### [Task]
Can you pull out each line of the data below that includes the word "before"?

### [Source material]

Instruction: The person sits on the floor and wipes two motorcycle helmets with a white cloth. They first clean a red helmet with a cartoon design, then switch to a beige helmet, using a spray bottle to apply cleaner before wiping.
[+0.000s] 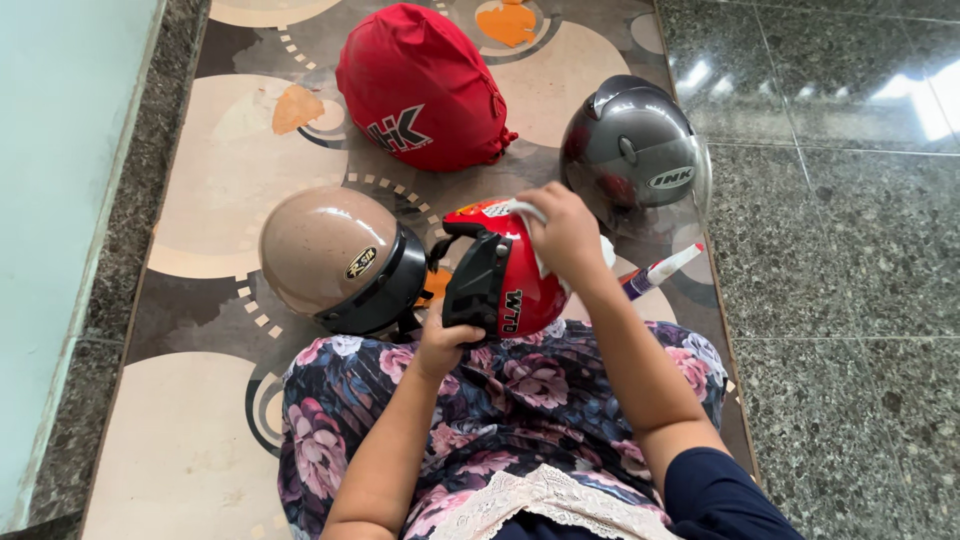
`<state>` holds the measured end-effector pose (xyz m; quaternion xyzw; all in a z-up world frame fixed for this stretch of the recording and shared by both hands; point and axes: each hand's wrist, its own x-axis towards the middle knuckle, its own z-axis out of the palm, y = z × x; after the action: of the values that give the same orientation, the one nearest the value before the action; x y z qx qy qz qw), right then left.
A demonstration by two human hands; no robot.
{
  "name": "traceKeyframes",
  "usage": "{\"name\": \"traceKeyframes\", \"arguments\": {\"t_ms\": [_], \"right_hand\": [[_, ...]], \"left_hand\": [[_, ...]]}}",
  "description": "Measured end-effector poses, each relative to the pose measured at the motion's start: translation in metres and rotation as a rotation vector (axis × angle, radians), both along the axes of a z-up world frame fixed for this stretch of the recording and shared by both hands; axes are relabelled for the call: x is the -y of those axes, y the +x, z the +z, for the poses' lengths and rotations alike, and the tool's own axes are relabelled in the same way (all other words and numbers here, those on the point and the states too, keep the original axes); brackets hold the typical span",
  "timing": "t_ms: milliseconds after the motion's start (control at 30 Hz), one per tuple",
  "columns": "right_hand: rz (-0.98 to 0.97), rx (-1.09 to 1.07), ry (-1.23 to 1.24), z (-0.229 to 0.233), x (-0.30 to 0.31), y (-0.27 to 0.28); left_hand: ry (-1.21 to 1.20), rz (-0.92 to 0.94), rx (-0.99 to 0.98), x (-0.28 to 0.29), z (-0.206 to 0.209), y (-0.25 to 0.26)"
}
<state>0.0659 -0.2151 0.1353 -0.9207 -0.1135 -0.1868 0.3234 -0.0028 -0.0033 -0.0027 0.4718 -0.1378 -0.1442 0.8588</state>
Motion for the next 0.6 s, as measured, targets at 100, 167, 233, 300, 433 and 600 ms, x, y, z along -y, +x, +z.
{"name": "traceKeyframes", "arguments": {"t_ms": [100,167,233,300,433,600], "right_hand": [[-0.023,0.155,-0.047,-0.012,-0.01,-0.027],[-0.065,0.252,-0.041,-0.026,-0.024,-0.055],[-0.066,0.338,-0.058,-0.041,-0.043,-0.077],[-0.009,0.424,-0.093,-0.053,-0.058,-0.091],[0.071,0.443,-0.08,-0.057,-0.066,-0.099],[-0.044,0.54,0.034,-0.04,-0.037,-0.061]], "left_hand": [[-0.072,-0.016,-0.094,0.005,-0.003,0.0],[-0.125,-0.002,-0.061,0.008,-0.007,0.001],[-0.183,0.039,-0.091,0.01,-0.008,0.0],[-0.245,0.099,-0.178,0.011,-0.006,0.002],[-0.472,0.059,-0.283,0.007,0.002,0.004],[-0.548,0.097,-0.202,0.005,0.011,0.006]]}}
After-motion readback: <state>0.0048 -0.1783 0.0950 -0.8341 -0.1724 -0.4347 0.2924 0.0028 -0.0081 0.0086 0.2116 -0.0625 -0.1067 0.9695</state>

### [Problem solution]
Instruction: The person sits on the floor and wipes two motorcycle helmets with a white cloth. They first clean a red helmet with a cartoon design, then switch to a beige helmet, using a spray bottle to apply cleaner before wiping.
`<state>` holds the measured end-effector pose (xyz m; quaternion xyzw; all in a z-up world frame fixed for this stretch of the recording and shared by both hands; point and axes: each hand's wrist, its own x-axis towards the middle knuckle, its own z-axis out of the palm, y = z × x; after the action: of the values that give the same orientation, the one nearest the value before the action; x y z qx qy qz qw), right then left.

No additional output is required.